### [What is expected]
Give back exactly the first lines of the entries below, through the line with "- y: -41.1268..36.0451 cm".

### [Task input]
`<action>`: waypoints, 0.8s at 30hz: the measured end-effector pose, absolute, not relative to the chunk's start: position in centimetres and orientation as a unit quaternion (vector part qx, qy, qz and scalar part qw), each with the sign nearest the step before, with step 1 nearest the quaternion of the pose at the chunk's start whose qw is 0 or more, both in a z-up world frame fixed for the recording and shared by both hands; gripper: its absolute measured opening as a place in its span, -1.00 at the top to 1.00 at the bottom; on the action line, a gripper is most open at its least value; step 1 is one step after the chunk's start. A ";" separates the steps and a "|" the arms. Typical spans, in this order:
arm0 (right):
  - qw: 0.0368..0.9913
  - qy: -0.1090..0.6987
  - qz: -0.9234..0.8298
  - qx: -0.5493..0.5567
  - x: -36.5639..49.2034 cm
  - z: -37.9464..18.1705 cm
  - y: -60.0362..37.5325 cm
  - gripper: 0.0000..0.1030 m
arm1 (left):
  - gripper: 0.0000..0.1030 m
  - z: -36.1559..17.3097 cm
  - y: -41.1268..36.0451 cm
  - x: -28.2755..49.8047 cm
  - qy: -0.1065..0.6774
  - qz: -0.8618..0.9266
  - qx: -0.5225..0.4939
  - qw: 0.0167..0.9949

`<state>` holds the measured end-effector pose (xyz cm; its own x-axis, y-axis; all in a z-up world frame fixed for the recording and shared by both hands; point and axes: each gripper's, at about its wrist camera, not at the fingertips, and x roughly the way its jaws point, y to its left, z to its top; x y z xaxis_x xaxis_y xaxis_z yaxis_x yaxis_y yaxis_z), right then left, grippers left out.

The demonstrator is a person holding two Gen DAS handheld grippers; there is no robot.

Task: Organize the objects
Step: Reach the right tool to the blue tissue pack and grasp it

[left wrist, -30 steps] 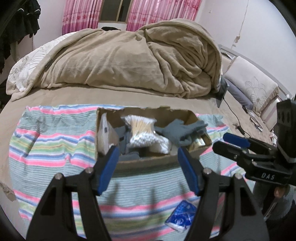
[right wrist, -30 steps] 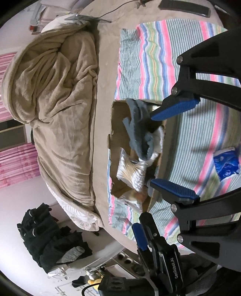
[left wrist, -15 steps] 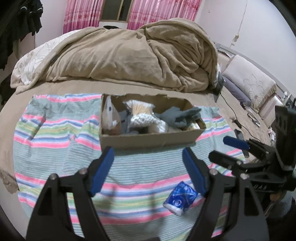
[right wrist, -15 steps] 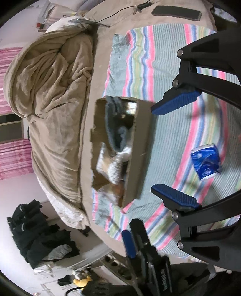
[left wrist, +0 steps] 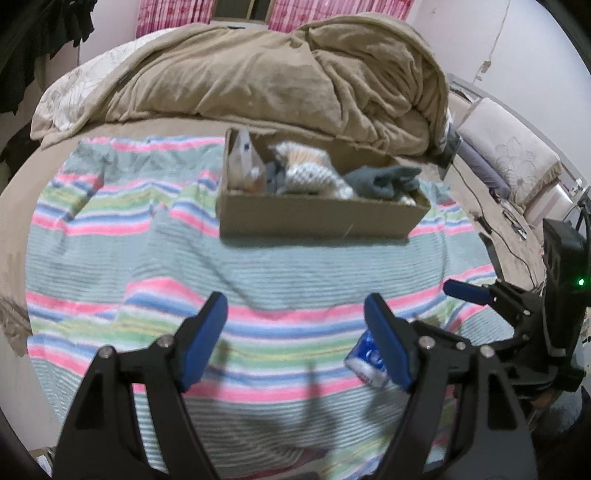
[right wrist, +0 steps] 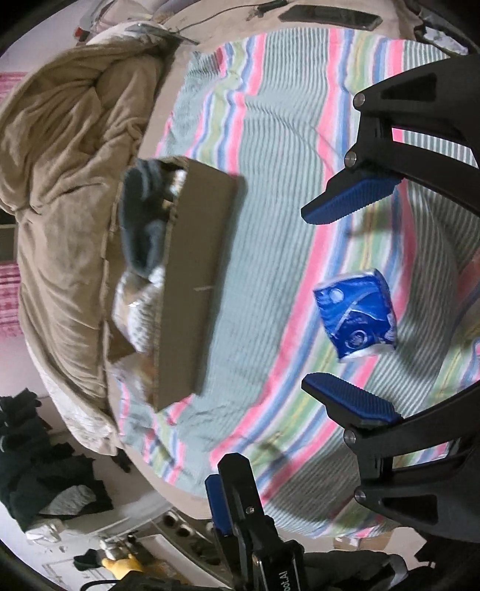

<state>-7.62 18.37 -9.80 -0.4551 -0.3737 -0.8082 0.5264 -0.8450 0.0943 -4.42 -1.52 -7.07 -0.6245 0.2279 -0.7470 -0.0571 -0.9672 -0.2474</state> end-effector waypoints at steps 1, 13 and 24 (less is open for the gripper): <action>0.267 0.088 -0.846 0.453 -7.6 -10.2 18.2 -0.65 | -0.51 -7.3 -1.5 -4.4 -0.101 0.895 -0.428 0.080; 0.268 0.147 -0.815 0.492 -7.0 -15.1 16.5 -0.66 | -0.51 -10.8 -1.7 -3.4 -0.103 0.874 -0.468 0.082; 0.260 0.241 -0.803 0.480 -5.3 -17.2 13.9 -0.65 | -0.51 -12.1 -2.2 -3.0 -0.111 0.865 -0.483 0.079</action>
<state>-5.32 13.95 -17.22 -0.4043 -0.1874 -0.8952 0.6489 -0.7486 -0.1364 -3.00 -2.21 -12.09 -0.5217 0.2436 -0.8176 -0.0291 -0.9629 -0.2683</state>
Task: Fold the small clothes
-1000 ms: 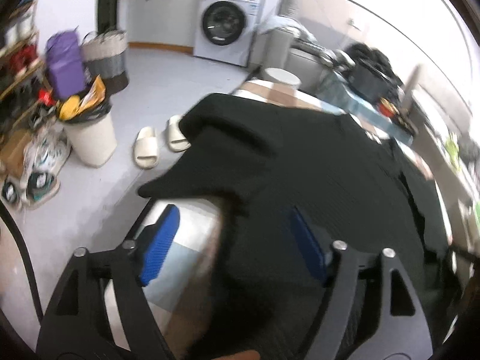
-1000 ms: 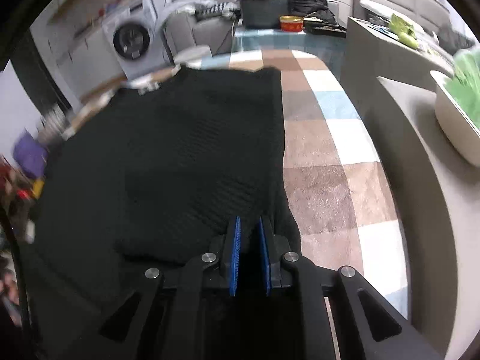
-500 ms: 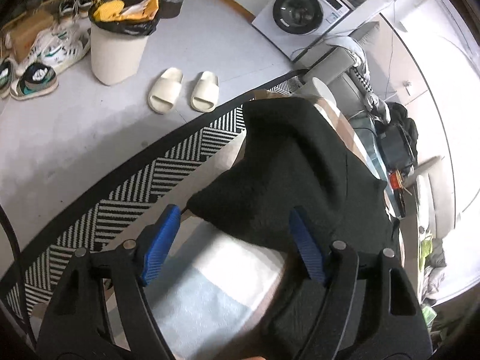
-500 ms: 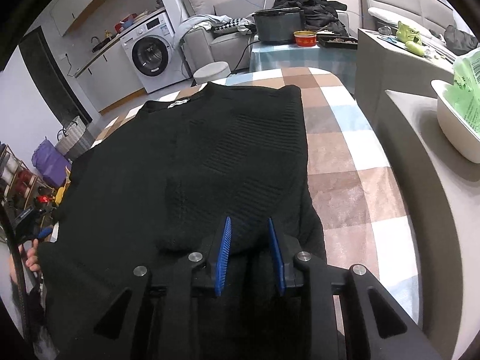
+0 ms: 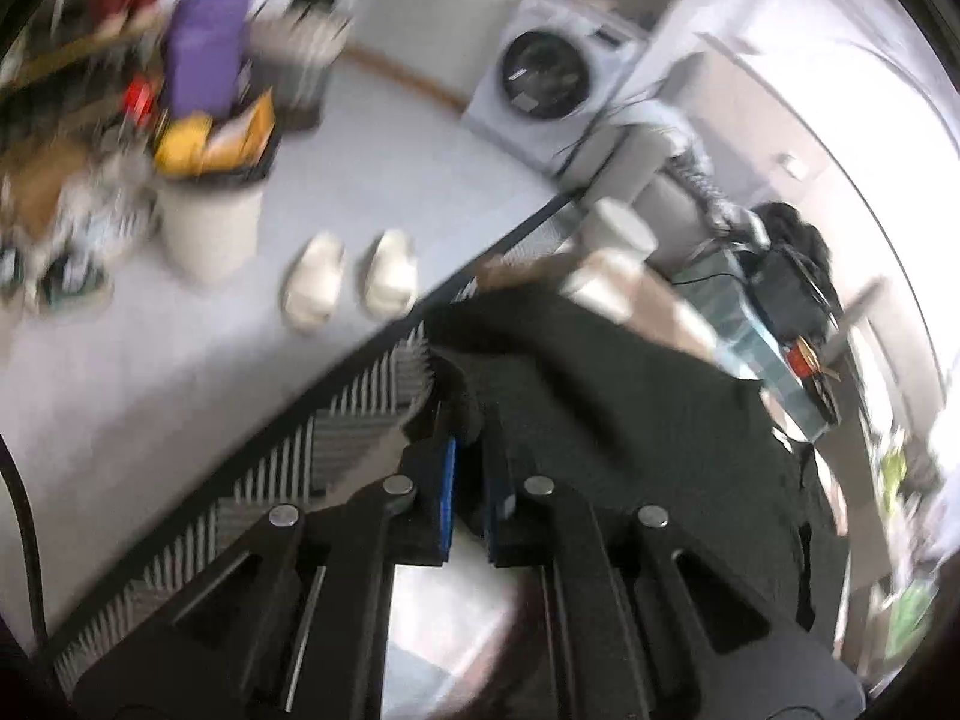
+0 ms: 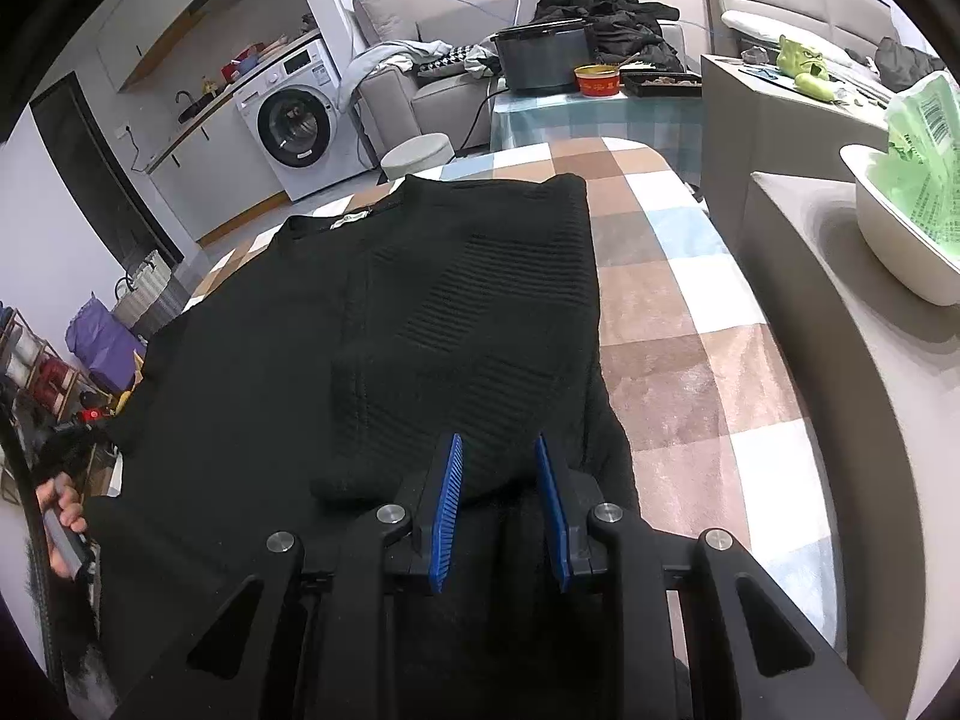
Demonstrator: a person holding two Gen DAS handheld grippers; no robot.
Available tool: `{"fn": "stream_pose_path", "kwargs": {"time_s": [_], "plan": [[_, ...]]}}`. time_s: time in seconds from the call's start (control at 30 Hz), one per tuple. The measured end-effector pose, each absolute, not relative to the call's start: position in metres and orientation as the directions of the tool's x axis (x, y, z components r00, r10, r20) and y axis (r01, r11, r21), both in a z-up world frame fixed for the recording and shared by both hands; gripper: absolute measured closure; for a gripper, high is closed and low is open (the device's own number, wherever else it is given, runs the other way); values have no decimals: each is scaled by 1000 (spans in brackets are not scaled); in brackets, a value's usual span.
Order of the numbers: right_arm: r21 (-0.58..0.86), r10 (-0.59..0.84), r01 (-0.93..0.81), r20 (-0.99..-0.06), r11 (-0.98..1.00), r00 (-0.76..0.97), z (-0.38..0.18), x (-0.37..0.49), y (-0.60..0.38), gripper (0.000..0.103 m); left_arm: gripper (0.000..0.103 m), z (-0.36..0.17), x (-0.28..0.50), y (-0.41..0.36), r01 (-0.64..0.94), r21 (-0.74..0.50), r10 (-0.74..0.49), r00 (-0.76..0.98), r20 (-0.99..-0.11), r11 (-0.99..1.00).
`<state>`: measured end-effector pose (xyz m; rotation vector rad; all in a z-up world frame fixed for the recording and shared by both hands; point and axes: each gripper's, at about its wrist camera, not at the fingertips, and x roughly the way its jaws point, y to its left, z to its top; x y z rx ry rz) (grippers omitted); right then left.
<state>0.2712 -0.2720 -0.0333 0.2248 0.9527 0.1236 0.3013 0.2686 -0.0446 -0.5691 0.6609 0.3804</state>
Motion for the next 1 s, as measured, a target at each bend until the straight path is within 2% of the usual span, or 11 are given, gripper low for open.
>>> {"fn": "stream_pose_path", "kwargs": {"time_s": [0.1,0.17,0.27,0.3,0.37,0.4,0.53,0.6,0.77,0.9,1.0], "plan": [[236,200,-12,-791,972,578,-30,269,-272,77,99,-9,317,220,-365,-290,130,790,-599,885],[235,197,-11,-788,972,583,-29,268,-273,77,99,4,328,180,-249,-240,66,811,-581,938],[235,194,-6,-785,972,589,-26,265,-275,77,98,-4,349,98,27,-169,-132,744,-654,985],[234,191,-3,-785,972,590,-26,264,-275,77,96,-11,352,80,74,-152,-159,715,-681,986],[233,185,4,-786,973,590,-25,262,-277,77,81,-30,355,50,165,-135,-210,622,-755,977],[232,182,9,-785,973,592,-25,261,-278,77,79,-35,352,45,188,-151,-236,609,-757,970],[228,175,14,-786,974,592,-25,258,-279,77,50,-38,337,51,180,-203,-271,629,-728,963],[229,176,15,-786,973,593,-25,258,-279,77,43,-36,331,70,136,-234,-265,651,-711,963],[238,190,5,-788,971,585,-28,261,-276,77,41,-51,322,115,-27,-206,-137,662,-737,978],[238,198,-3,-798,971,569,-33,261,-273,77,41,-74,331,148,-180,-118,17,612,-791,977],[230,190,3,-811,973,553,-37,262,-275,77,49,-88,342,156,-211,-103,41,583,-812,972]]}}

### [Result of the task]
`<action>`: waypoints, 0.8s at 30hz: the measured end-effector pose, absolute, not relative to the chunk's start: position in centimetres and orientation as a unit quaternion (vector part qx, qy, qz and scalar part qw), each with the sign nearest the step before, with step 1 nearest the quaternion of the pose at the chunk's start whose qw is 0 or more, both in a z-up world frame fixed for the recording and shared by both hands; gripper: its absolute measured opening as a place in its span, -1.00 at the top to 1.00 at the bottom; on the action line, a gripper is most open at its least value; step 1 is one step after the chunk's start. A ";" separates the steps and a "|" the arms. Typical spans, in this order:
arm0 (right):
  - qw: 0.0368..0.9913
  - qy: -0.1090..0.6987
  - qz: -0.9234..0.8298
  - qx: -0.5493..0.5567
  - x: -36.5639..49.2034 cm
  - z: -37.9464..18.1705 cm
  - y: -60.0362..37.5325 cm
  - gripper: 0.0000..0.1030 m
arm1 (left):
  - gripper: 0.0000..0.1030 m
  - z: -36.1559..17.3097 cm
  - y: -41.1268..36.0451 cm

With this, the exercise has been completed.